Imbauan Kesehatan dan Langkah Antisipasi
Menghadapi krisis polusi udara yang kian mengkhawatirkan ini, Dinkes Kabupaten Tangerang langsung bergerak cepat mengeluarkan imbauan darurat kepada seluruh masyarakat, terutama bagi mereka yang bermukim dalam radius dekat lokasi kebakaran. Hendra Tarmizi secara khusus meminta warga untuk 'selalu menggunakan masker' jika terpaksa beraktivitas di luar rumah. "Asap dari kebakaran sampah ini mengandung partikel berbahaya yang sangat berisiko bagi sistem pernapasan. Kami mengimbau warga, terutama anak-anak, lansia, dan ibu hamil, untuk membatasi aktivitas di luar ruangan dan segera memeriksakan kesehatan ke puskesmas atau posko kesehatan terdekat jika mengalami keluhan pernapasan," tegasnya dalam wawancara eksklusif dengan Beritainti.com.

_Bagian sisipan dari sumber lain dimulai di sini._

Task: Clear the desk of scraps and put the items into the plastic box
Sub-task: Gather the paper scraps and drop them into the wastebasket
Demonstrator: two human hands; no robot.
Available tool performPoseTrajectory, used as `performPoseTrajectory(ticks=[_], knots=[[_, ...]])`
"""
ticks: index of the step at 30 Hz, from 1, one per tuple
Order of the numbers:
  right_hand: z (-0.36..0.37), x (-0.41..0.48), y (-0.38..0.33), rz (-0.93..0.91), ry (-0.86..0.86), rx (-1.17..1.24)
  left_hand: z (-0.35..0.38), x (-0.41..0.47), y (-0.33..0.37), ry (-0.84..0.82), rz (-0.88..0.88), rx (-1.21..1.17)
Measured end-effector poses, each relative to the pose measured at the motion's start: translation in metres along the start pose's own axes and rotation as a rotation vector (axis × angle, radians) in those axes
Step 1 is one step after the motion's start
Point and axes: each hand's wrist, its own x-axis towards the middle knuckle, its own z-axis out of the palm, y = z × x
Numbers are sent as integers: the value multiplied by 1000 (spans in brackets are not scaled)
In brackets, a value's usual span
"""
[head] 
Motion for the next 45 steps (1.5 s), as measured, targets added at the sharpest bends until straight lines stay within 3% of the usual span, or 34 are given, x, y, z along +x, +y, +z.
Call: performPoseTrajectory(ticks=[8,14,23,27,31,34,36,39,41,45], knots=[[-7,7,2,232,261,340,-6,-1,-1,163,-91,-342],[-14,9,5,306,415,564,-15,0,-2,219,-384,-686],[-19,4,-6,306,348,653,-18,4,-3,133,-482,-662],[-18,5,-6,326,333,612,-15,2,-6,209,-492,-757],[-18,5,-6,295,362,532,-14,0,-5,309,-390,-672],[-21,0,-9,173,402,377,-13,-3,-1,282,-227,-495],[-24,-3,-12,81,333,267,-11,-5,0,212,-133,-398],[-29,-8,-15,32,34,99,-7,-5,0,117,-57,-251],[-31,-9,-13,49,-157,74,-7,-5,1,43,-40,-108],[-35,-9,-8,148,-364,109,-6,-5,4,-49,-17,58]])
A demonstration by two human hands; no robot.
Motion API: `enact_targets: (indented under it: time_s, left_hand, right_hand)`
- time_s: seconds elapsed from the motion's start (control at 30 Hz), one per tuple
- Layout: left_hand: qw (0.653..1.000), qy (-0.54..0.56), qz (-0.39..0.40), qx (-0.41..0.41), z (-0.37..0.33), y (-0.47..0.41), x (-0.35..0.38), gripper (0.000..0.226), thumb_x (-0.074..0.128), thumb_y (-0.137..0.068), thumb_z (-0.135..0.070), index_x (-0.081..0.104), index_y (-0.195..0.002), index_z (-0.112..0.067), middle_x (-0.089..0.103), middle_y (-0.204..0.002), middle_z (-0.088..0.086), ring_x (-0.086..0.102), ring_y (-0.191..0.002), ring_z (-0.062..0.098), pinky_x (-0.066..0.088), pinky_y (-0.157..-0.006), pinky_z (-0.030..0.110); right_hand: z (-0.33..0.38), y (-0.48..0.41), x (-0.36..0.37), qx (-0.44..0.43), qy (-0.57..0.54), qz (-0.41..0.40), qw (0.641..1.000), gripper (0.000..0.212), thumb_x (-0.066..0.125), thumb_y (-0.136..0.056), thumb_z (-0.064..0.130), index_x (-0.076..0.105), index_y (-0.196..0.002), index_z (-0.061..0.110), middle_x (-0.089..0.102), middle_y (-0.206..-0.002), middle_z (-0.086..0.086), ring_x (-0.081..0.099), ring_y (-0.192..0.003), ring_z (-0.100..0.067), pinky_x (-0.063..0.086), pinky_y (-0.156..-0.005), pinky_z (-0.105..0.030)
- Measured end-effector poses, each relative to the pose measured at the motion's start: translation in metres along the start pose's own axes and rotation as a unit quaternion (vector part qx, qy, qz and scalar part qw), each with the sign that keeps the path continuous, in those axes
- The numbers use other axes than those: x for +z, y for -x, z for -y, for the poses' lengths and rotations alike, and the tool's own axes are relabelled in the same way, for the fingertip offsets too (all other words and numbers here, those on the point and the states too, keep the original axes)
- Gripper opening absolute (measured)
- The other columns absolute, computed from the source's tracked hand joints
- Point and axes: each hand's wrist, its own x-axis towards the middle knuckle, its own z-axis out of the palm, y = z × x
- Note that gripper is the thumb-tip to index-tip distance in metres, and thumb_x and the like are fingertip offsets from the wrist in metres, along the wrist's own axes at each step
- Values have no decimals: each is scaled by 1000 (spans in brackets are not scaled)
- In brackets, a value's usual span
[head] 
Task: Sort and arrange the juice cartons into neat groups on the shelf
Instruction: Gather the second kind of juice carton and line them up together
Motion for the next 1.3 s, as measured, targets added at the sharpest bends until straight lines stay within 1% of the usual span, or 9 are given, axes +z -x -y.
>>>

Lebih lanjut, Hendra menambahkan bahwa pihaknya telah mendistribusikan ribuan masker N95 dan masker bedah secara gratis kepada komunitas terdampak. Selain itu, tim surveilans kesehatan juga telah diterjunkan untuk memantau perkembangan penyakit yang berpotensi muncul di fase akut maupun kronis akibat bencana ini. Laporan dari rumah sakit rujukan yang dihimpun media kami menunjukkan bahwa meski mayoritas pasien rawat jalan sudah pulih, masih ada beberapa kasus yang memerlukan perawatan lebih lanjut karena memiliki riwayat penyakit pernapasan sebelumnya.
Investigasi Penyebab dan Penanganan Jangka Panjang
Sambil terus memprioritaskan penanganan kesehatan dan pemadaman, otoritas terkait mulai melirik aspek investigasi untuk mengungkap penyebab pasti kebakaran yang telah menimbulkan dampak lingkungan dan kesehatan serius ini. Sumber kami di kepolisian setempat menyebutkan bahwa dugaan awal mengarah pada faktor kelalaian atau kondisi alami seperti gas metana yang terakumulasi di dalam tumpukan sampah yang kemudian tersulut. Namun, tim forensik belum dapat melakukan penyelidikan menyeluruh karena area masih sangat berbahaya dengan titik api yang terus bermunculan.
Kebakaran TPA Jatiwaringin ini menyoroti kerentanan pengelolaan sampah yang tidak berkelanjutan dan kebutuhan mendesak akan perbaikan infrastruktur pengolahan sampah di wilayah penyangga ibu kota. Pengamat lingkungan yang dihubungi Beritainti.com menekankan bahwa tanpa solusi komprehensif, seperti penerapan sistem sanitary landfill yang ketat dan pemantauan gas aktif, bencana serupa bukan tidak mungkin akan terulang kembali. Saat ini, fokus tim gabungan meliputi pemadaman total, penilaian kerugian, dan mitigasi risiko lanjutan bagi kesehatan publik dan ekosistem lokal.